Review Summary: And when I'm sad...
For all the fame and adoration people have (rightly) attributed to Electric Warrior since its time of release, The Slider marked the point at which Marc Bolan spread his wings and emerged as a true superstar. This isn’t to knock the former album or play down its great qualities (or minor inconsistencies), but whereas that album thrived off its fay disconnect from all things mundane (scorching closer Rip Off
excluded), The Slider came down to earth and doubles down on the concept of material greatness. Here Bolan swapped out Electric Warrior’s easy-loving, breezy-going spirit and carefree grooves for a far more self-conscious mentality through which he obsessed over his public image and took his mystic persona to whole new frontiers. John Lennon knows your name, and I’ve seen his
or I’m trying to write my novel, but all you do is play
, for instance, are not lyrics you would ever encounter from T. Rex pre-Slider.
This sense of materiality and inflation was fortunately dealt with in anything by prosaic terms. Where once Cosmic Dancer
was a naive self-portrait straight out of a fairytale, The Slider
is a willfully inscrutable weave that challenges the listener to locate the personal voice behind lines such as I could never understand the wind at all/Was a ball of love
, I have never kissed a car before/It’s like a door
, and the wry chorus of When I’m sad, I slide
. The answer is most likely found in the same attitude that drives the song’s slightly pompous but endlessly compelling groove, which is an apt synecdoche for the album as a whole: The Slider is grandiose, hyperbolic and hubristic, but the force of its self-fashioning is so engaging and authentic in its zany creative scope that it uniformly triumphs through these qualities.
There’s something emotionally heavy about The Slider that makes it far less appropriate for casual listening or background music than its predecessor.
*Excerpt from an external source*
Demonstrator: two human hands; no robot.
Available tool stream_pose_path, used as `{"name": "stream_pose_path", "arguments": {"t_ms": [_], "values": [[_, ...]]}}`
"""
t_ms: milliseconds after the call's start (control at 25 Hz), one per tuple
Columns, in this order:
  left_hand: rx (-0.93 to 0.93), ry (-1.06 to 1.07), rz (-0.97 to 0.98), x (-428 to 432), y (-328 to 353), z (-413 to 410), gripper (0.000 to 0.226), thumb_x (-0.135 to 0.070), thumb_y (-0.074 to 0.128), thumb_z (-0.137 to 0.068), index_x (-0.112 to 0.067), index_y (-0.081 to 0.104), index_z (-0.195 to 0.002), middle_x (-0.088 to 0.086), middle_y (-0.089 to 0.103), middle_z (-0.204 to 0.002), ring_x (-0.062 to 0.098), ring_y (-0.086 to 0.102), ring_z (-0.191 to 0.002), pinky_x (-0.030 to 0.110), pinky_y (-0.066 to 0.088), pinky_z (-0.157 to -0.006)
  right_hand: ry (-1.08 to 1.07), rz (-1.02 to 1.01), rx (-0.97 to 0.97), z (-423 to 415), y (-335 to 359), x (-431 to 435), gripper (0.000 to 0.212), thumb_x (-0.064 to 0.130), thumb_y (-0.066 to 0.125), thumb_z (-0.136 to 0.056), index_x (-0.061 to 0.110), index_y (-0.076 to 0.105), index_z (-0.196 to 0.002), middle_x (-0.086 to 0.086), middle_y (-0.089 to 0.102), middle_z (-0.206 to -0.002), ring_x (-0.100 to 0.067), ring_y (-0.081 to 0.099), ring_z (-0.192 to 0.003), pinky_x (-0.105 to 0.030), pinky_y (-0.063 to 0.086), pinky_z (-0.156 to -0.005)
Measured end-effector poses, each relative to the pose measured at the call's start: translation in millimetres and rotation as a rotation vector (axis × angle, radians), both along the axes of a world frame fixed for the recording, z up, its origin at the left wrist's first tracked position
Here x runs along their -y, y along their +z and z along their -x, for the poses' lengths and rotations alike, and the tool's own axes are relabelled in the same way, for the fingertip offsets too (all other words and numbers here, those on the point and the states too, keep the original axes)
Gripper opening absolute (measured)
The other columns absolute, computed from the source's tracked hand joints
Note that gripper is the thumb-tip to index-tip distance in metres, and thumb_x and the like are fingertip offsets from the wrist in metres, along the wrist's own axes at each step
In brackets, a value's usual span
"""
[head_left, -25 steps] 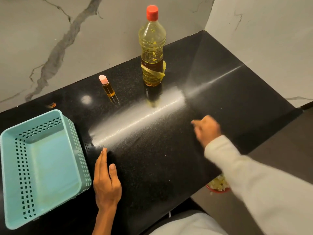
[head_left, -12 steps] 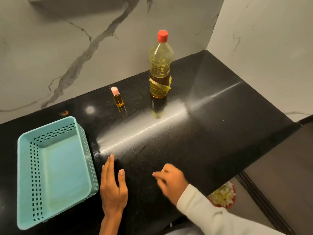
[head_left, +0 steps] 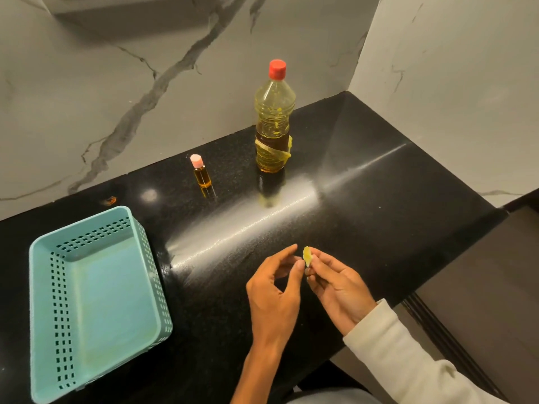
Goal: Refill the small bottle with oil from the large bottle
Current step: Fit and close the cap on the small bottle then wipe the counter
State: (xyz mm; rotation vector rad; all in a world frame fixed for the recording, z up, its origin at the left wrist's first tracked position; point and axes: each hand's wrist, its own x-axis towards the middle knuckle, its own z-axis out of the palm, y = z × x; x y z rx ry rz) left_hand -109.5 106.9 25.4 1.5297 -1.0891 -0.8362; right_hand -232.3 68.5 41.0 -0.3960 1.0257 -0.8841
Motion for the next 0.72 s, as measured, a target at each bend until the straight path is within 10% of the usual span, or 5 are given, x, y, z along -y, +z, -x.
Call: {"name": "stream_pose_path", "arguments": {"t_ms": [720], "values": [[-0.028, -0.096, 0.119, 13.0, -0.7, 88.6, 0.016, -0.011, 0.077, -0.085, -0.019, 0.08, -0.098, -0.012, 0.077, -0.091, 0.01, 0.074, -0.089, 0.023, 0.059, -0.078, -0.058, 0.067, -0.115, 85.5, -3.7, -11.9, 0.028, 0.028, 0.063, -0.079, 0.011, 0.073, -0.1, -0.013, 0.072, -0.105, -0.026, 0.068, -0.104, -0.035, 0.054, -0.091]]}}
Even songs like Rock On
, Telegram Sam
and Spaceball Ricochet
, which aren’t too far removed from the free flowing innocence of Electric Warrior, are played out with a concerted edge that never surfaced on that album even at its most intense. Clearly disinclined to hold back on this ethos, Bolan fleshed it out to its full in brash, sweeping strokes: Buick Mackane
is a gloriously forceful rock ’n’ roll tour de force, Mystic Lady
and Rabbit Fighter
are supremely kitsch exercises in beautiful sentimentalism, the legendary opener Metal Guru
is one of rock’s most ecstatically immediate hours, and the diabolical romp of Chariot Choogle
was a hand-in-glove fit for Mike Patton of all people, by way of a Fantômas cover decades later. The intensity and drive behind these songs could easily have been embarrassing in other hands, but Bolan’s rich songwriting and palpable charisma carried such an obvious spark with them that The Slider’s robust qualities struck gold time and time again.
The album’s greatest quality, however, is the fragile, delicate side that comes with its forthright attitude as a natural counterpart. Its confidence and swagger are deeply ambivalent, carrying a distinctly bittersweet edge too strong to seem like nostalgic happenstance. This adds a maudlin quality that resounds through even the most triumphant moments here (looking at you, Metal Guru
). However, no track here draws these threads together quite as devastatingly as the knockout closer Main Man
. Playing out as a simultaneous musical wind-down and thematic culmination, this song is chock full of haunting harmonies and lyrical twists of the knife. The vertiginous misgivings of sentiments like Heaven is hot babe, watch it glow, watch it glow
are drawn out crassly but heart-wrenchingly in the final verse:
As a child I laughed a lot
O yes I did, O yes I did
Now, it seems I cry a lot
O tell me true, don’t you？
That final unanswered question is mirrored by the chorus (Are you my main man, are you now？
), a plea for affirmation that undercuts every confidence gesture made in the preceding songs. Bolan never finds an answer to this either, and so the album falls to a close with a gesture of doubt that adds fresh depth to its various of rollicking glam rock and weighs heavily on a sentimental listener. It’s this weight that brings The Slider as a whole to resound with such fresh pertinence today, all of its youth, naivety and hubris as timelessly evident as ever. Even by the sum of its parts it’s an utterly essential rock album, but this reads as a somewhat token endorsement that hardly scratches the surface of the value carried its charm and bittersweet depth. This one’s a firm keeper.